- What is needed
Give the number of lines in this listing that contain the word "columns", and nothing else.

- Data for this exercise
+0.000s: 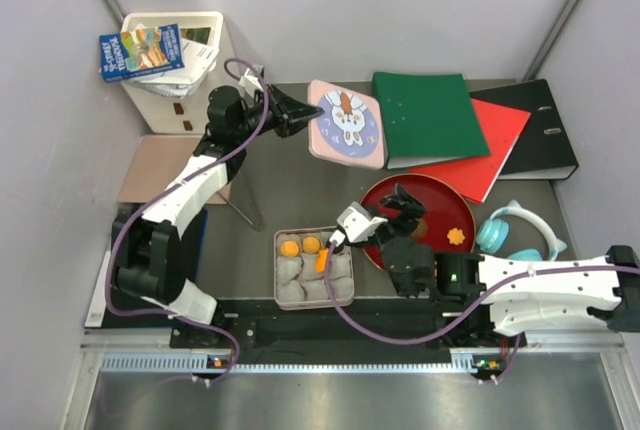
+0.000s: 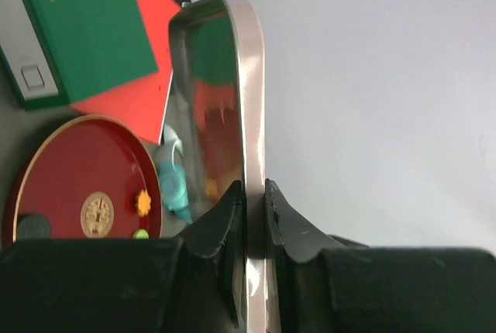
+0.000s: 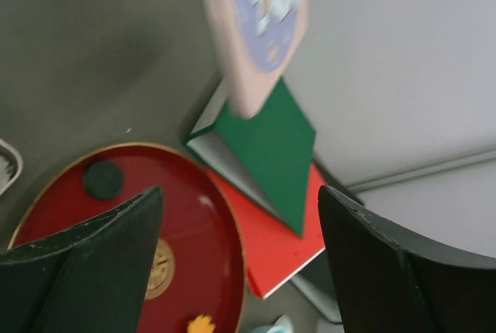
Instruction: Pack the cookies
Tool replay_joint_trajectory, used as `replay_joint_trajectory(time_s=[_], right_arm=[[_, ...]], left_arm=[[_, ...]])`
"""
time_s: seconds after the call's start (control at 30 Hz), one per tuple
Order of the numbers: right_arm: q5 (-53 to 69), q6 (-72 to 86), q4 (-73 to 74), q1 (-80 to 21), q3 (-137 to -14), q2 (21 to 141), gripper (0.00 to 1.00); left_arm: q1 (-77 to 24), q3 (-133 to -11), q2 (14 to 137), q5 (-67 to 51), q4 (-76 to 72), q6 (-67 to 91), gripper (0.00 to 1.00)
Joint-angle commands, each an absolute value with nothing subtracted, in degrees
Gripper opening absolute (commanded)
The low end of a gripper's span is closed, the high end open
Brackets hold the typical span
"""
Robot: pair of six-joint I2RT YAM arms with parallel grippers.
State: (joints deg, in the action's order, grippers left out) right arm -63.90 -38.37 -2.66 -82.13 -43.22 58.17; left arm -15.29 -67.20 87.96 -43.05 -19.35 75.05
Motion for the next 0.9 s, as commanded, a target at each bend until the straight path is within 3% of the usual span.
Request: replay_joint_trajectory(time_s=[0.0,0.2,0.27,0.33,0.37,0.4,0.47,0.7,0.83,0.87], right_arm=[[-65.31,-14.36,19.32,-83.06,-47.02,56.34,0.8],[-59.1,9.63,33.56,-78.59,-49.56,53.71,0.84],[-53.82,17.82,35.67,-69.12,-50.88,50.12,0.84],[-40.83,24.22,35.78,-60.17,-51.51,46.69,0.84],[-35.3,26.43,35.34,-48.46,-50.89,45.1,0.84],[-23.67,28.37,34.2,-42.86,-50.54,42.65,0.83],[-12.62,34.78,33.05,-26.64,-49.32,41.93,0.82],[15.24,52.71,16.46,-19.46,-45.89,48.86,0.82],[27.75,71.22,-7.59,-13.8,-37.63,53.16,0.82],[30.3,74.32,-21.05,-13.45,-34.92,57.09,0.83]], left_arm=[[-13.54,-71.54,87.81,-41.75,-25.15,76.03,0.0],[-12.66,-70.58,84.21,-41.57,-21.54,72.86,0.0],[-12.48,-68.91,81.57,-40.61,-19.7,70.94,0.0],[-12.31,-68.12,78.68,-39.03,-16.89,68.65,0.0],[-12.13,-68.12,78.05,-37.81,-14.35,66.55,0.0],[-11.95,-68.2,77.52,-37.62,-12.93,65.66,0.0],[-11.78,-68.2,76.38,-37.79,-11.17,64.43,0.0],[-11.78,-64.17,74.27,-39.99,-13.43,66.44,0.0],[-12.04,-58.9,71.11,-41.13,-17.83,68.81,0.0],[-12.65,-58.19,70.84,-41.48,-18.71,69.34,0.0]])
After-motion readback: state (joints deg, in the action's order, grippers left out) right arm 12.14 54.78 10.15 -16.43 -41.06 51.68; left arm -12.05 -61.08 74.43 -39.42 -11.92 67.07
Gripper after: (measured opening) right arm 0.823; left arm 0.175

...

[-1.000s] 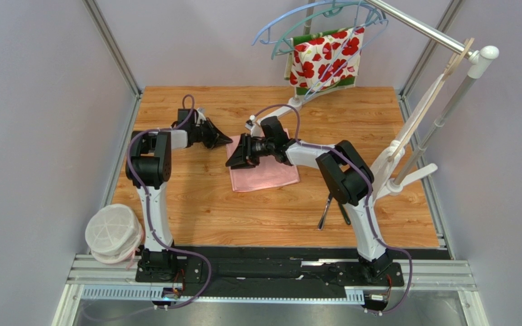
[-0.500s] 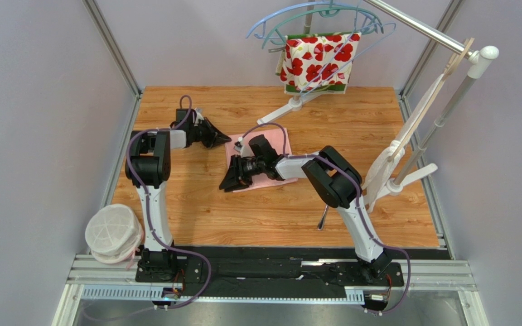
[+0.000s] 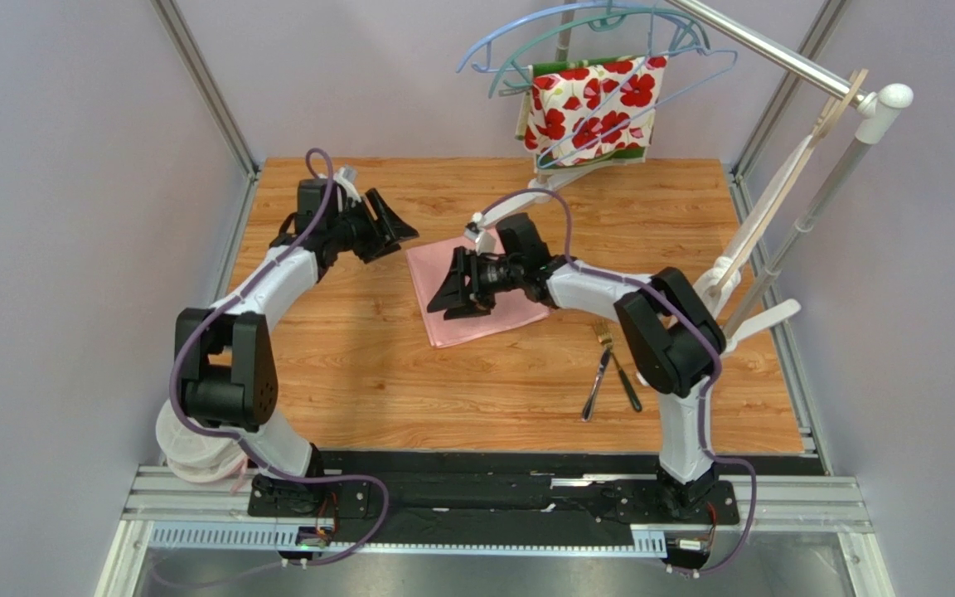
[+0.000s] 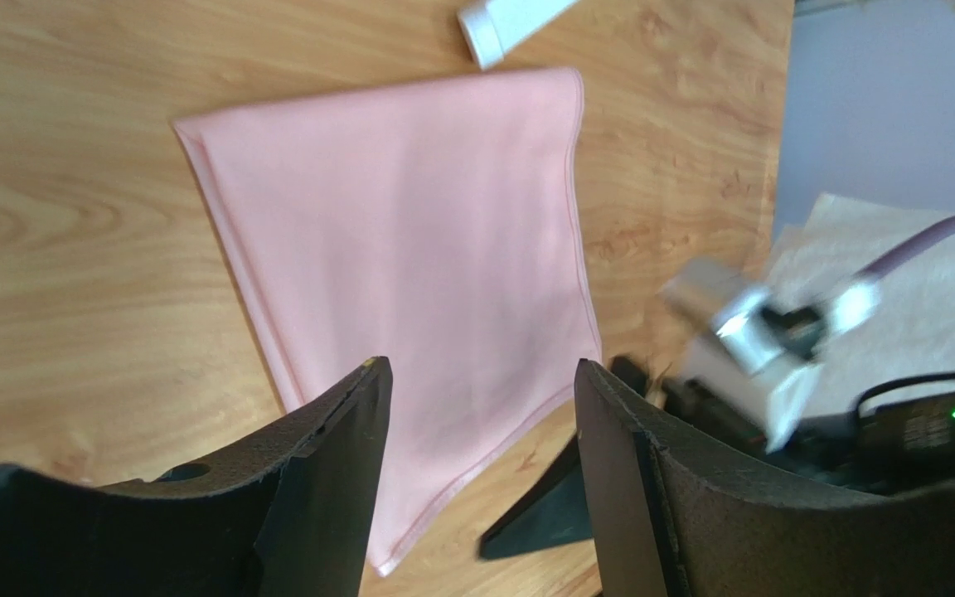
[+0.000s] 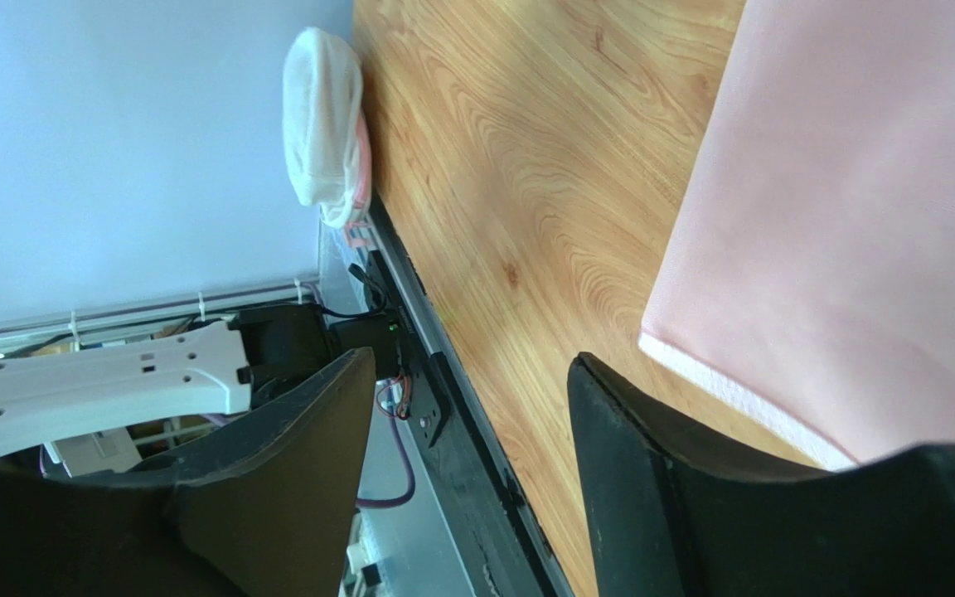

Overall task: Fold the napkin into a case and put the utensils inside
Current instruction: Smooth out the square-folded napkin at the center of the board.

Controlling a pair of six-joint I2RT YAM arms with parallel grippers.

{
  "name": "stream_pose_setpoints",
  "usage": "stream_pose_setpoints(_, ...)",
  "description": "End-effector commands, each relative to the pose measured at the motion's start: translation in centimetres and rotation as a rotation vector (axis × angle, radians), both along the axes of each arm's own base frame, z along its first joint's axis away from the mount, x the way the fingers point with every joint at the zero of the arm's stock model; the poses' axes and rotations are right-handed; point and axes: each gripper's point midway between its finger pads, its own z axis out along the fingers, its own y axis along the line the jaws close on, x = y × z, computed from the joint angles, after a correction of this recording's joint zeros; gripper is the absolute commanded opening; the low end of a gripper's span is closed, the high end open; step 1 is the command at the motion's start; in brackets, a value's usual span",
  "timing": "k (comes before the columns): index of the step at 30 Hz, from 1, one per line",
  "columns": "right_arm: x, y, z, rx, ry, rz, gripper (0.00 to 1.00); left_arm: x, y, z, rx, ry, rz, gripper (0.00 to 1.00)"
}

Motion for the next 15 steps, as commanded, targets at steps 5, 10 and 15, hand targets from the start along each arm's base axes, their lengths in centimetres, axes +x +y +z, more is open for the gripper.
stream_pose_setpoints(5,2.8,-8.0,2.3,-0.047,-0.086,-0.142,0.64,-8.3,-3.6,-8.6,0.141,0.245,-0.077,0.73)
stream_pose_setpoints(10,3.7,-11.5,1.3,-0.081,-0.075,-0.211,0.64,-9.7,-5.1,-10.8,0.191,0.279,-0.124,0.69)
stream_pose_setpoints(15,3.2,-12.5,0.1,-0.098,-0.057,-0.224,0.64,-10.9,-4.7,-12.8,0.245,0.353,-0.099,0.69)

- Output of the task
2